By Michael Henry Yusingco, LL.M
“I serve at the pleasure of the President.”
We always hear Cabinet secretaries say this when there is public demand for their resignation.
Creative legalists from the executive branch assert that this “pleasuring the President” principle means that presidential appointees, such as department secretaries, hold their posts at the complete sufferance of their boss.
Hence, this line has become the chronically abused excuse of these appointees when they want to cling on to their office. And in most cases, much to the displeasure of the public.
The “pleasuring the President” dogma is actually founded on Article VII, Sections 16 and 17 of the 1987 Constitution which respectively prescribe the appointing and control powers of the President in relation to the executive branch.
Additionally, Section 1 of Book IV of the Administrative Code of the Philippines provides:
“The Executive Branch shall have such Departments as are necessary for the functional distribution of the work of the President and for the performance of their functions.”
Thus, the Chief Executive of the land exercises power through the Cabinet which is comprised of different departments. Department secretaries actually function as representatives of the President for obviously, the latter cannot immediately and personally attend to each and every required task or national issue. This is why cabinet officials are viewed by law as the president’s alter-ego.
The Supreme Court in the case of Carpio vs. Executive Secretary (G.R. No. 96409, February 14, 1992) explained the “alter-ego of the President” principle as follows:
“Equally well accepted, as a corollary rule to the control powers of the President, is the “Doctrine of Qualified Political Agency.” As the President cannot be expected to exercise his control powers all at the same time and in person, he will have to delegate some of them to his Cabinet members.
Under this doctrine, which recognizes the establishment of a single executive, all executive and administrative organizations are adjuncts of the Executive Department, the heads of the various executive departments are assistants and agents of the Chief Executive, and, except in cases where the Chief Executive is required by the Constitution or law to act in person or the exigencies of the situation demand that he act personally, the multifarious executive and administrative functions of the Chief Executive are performed by and through the executive departments, and the acts of the Secretaries of such departments, performed and promulgated in the regular course of business, are, unless disapproved or reprobated by the Chief Executive presumptively the acts of the Chief Executive.”
The first point to be made here is that the President IS the executive branch. And secondly, the actions of the members of the presidential cabinet, unless expressly repudiated, are deemed the acts of the Chief Executive. Hence, we are not merely voting for the president in May, but we are actually voting for an entire bureaucracy, from department heads down to agency chiefs.

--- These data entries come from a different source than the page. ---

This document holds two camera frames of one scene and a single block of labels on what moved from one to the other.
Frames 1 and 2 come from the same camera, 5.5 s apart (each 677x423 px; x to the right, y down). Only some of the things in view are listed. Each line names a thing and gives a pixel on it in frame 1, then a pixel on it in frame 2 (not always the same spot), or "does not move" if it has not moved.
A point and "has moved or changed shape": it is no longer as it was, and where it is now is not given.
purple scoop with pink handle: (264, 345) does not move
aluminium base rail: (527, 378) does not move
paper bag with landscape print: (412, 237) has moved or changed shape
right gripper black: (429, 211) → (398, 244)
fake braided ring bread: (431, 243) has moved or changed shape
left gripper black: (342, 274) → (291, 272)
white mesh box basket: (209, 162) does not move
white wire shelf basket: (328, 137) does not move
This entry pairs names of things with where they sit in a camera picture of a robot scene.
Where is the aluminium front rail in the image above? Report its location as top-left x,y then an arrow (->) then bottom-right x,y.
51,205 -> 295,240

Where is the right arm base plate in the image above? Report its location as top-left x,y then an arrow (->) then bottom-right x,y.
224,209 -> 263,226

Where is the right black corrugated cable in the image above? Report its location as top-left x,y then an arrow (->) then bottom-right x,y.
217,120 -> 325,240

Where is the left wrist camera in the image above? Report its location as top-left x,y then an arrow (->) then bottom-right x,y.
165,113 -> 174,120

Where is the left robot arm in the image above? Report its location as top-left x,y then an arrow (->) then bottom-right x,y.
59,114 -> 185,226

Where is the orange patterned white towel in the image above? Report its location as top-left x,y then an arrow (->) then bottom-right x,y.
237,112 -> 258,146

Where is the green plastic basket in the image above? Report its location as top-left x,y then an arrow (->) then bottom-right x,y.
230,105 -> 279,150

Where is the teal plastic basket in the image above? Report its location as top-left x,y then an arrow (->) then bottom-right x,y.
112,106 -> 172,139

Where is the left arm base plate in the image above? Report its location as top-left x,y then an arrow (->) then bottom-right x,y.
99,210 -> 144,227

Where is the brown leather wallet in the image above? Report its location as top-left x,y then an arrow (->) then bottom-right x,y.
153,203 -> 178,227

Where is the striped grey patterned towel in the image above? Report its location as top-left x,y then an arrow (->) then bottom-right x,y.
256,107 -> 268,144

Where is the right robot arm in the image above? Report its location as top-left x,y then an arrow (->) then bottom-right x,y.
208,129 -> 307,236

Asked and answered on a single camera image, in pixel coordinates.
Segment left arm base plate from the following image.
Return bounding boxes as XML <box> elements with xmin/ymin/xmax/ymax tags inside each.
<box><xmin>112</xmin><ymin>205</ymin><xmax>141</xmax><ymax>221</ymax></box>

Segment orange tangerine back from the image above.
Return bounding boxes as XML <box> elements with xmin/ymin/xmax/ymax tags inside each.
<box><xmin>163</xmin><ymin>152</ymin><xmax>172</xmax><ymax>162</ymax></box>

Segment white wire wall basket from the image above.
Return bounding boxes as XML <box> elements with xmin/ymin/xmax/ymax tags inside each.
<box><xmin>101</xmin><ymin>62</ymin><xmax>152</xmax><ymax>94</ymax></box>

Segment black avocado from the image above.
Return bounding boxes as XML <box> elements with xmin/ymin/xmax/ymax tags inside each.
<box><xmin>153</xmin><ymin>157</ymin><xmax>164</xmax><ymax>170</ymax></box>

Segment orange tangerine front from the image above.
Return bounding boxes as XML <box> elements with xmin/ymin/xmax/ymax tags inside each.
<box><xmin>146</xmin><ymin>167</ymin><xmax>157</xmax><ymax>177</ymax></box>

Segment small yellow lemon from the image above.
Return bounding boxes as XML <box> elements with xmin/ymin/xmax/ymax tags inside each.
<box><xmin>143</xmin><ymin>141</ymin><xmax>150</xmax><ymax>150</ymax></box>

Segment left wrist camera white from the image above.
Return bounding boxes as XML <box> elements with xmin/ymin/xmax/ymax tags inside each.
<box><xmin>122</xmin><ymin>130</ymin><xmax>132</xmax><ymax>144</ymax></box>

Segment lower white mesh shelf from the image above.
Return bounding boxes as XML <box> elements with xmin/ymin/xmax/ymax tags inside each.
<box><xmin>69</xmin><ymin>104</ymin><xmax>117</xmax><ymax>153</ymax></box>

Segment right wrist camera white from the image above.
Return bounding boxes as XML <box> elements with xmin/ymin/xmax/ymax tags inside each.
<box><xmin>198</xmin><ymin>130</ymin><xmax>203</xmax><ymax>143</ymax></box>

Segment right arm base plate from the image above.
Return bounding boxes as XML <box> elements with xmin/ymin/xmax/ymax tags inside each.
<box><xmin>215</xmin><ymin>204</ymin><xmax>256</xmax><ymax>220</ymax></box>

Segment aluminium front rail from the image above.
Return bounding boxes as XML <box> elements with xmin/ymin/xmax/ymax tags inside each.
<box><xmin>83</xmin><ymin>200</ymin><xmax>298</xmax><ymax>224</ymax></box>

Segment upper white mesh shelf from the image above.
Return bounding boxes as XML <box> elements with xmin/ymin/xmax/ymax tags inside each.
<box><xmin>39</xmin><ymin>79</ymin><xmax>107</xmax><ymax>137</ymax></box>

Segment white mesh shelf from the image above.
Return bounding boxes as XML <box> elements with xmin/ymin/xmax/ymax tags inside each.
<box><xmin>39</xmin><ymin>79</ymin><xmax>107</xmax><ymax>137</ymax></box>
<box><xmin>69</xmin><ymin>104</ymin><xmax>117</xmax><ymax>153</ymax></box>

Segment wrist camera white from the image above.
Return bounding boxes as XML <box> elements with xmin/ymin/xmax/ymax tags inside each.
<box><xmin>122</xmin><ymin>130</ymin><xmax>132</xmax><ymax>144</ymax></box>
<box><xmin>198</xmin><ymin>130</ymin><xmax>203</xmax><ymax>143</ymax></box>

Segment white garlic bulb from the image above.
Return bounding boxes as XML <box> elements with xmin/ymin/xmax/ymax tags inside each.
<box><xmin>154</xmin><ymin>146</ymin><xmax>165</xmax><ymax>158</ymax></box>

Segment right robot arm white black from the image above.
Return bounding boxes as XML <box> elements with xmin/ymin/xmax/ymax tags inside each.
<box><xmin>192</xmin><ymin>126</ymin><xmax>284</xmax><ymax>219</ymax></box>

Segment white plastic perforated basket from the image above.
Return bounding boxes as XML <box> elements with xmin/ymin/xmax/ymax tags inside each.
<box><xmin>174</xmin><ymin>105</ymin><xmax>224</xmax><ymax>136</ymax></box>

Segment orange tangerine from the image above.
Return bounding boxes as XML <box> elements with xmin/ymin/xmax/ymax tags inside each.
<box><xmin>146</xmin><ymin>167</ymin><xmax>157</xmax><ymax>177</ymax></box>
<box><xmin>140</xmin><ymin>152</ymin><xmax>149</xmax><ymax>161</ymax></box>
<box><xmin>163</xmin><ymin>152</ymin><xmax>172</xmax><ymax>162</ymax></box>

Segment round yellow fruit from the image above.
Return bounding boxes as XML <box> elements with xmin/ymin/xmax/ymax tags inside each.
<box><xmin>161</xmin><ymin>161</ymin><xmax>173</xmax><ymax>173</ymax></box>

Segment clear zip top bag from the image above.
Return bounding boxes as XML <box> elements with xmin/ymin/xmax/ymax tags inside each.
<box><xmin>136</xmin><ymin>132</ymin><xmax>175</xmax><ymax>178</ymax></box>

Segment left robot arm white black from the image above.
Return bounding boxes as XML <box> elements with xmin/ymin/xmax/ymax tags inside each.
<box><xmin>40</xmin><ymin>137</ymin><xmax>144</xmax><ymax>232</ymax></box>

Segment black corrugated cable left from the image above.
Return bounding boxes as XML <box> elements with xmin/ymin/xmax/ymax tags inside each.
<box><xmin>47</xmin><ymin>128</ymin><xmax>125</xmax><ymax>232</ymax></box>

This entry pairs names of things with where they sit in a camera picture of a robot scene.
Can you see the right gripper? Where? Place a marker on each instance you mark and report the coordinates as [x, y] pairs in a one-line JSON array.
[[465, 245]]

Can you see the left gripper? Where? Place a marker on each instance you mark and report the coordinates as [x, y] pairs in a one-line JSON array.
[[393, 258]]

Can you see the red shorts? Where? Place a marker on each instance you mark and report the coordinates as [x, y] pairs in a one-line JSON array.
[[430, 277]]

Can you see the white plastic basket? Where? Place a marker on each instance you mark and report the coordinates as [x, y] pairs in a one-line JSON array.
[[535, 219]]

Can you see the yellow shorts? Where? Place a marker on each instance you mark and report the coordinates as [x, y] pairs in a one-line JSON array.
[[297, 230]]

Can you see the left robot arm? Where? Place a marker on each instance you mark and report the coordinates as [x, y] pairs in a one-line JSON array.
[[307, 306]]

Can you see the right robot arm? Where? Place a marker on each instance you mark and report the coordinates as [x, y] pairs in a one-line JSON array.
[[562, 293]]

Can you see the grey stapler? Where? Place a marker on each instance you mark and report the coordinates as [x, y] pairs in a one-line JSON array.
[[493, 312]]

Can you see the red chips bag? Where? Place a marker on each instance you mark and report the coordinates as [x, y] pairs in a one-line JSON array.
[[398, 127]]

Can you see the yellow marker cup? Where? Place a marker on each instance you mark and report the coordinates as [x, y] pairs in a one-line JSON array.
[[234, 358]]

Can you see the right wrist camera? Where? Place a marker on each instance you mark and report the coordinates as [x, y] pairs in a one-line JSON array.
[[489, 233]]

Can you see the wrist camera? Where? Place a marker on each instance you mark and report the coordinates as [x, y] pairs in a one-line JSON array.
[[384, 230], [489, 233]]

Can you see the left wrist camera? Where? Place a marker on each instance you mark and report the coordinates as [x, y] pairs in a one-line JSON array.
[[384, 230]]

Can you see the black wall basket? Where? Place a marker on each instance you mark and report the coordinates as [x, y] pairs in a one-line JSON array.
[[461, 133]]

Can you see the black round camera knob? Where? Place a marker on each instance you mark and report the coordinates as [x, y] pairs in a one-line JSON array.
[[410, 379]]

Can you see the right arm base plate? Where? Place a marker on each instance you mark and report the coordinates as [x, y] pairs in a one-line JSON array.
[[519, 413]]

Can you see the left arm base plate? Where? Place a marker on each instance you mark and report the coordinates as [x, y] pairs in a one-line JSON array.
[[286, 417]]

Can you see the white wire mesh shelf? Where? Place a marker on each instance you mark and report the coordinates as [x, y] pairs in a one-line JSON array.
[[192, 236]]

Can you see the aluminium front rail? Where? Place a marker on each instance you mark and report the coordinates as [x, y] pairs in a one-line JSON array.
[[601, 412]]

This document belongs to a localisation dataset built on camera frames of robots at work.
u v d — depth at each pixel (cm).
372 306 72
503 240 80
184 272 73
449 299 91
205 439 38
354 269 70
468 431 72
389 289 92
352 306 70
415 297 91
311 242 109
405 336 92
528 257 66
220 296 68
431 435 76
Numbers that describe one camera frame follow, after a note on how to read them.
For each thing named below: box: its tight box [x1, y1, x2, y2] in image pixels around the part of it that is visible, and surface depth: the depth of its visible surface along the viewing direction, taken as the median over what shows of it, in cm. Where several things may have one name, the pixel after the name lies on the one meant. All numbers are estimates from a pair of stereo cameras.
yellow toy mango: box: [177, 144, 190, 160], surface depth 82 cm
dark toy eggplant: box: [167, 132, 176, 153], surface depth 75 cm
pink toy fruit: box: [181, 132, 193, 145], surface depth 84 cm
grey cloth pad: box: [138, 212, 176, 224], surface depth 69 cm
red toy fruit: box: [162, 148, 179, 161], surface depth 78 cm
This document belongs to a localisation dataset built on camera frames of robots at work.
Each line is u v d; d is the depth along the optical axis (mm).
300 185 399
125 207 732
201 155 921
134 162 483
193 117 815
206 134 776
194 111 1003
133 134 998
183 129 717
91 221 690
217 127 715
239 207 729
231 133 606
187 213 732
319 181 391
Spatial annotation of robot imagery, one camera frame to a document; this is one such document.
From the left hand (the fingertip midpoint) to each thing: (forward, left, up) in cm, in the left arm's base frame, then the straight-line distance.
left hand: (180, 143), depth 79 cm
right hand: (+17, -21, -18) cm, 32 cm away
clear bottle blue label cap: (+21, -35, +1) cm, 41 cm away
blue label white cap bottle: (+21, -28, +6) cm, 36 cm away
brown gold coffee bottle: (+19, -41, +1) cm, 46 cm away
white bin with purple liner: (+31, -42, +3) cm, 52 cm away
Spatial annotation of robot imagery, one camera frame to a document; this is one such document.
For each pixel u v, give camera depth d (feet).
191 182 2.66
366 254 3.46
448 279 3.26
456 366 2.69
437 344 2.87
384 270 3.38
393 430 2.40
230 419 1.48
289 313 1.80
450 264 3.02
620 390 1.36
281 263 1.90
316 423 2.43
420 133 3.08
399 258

Thus, begging the question, should we now require every presidential candidate to give voters an idea of what their cabinet would look like if they win the election? Our experience with incompetent department secretaries being allowed to stay on at the pleasure of the President makes me believe that they should be obliged to do so.
Knowing potential presidential alter-egos at this early stage of the campaign should be part of our decision-making process. We may be voting for a single person only, but the kind of people this individual brings in government will impact the entire nation. Note the unfortunate lesson we learned in the Covid-19 pandemic that a cabinet official who is undeserving of the government post can lead to fatal results.
Moreover, the viability of the promises made by these candidates can be assessed more thoroughly when they include the identities of people tasked to make these campaign undertakings a reality. Presidentiables often present themselves as messiahs, but the reality is, the miracles they offer to entice voters will not be realized without a workforce of able disciples.
For instance, in the context of the implementation of the Mandanas ruling and Executive Order # 138, voters need to know potential heads the Department of Interior and Local Government and the Department of Budget and Management. These two posts are critical because they co-chair the Committee on Devolution, the very body tasked by Executive Order # 138 to oversee and monitor the execution of our country’s second crack at fiscal and administrative devolution.
We need to be assured that the next president is truly up to the task. Political will must be buttressed by technical competence to make sure that the devolution process produces the desired results. Accordingly, offering names of potential appointees to these crucial posts demonstrates the readiness of a presidential candidate to perform this particular mandate.
On the other hand, the unwillingness of presidential candidates to offer names prevents voters from having a complete picture of their potential cabinet. In my opinion this raises a couple of red-flags. One, it can mean the horse-trading and wheeling and dealing with campaign “backers” have yet to be completed. Sadly, this is not a good sign in relation to the quality of cabinet officials to be appointed in the next administration.
But worse, it also shows a degree of unpreparedness to assume the most difficult job in the country. It is only logical for someone who aspires to be the President to have a ready team who will work in his or her administration. At the very least, a presidentiable must already have a person in mind for key portfolios like foreign affairs, finance, justice and national defense.
If the executive branch was a boat, it can only bring the country to its desired destination if everyone in the Cabinet paddles in the same direction. So, I hope all the presidential candidates realize that being cryptic or evasive about their potential alter-egos is an absolute disservice to voters.
(Atty. Yusingco is a policy analyst and constitutionalist, author and senior research fellow of the Ateneo Policy Center and the Institute for Autonomy and Governance.)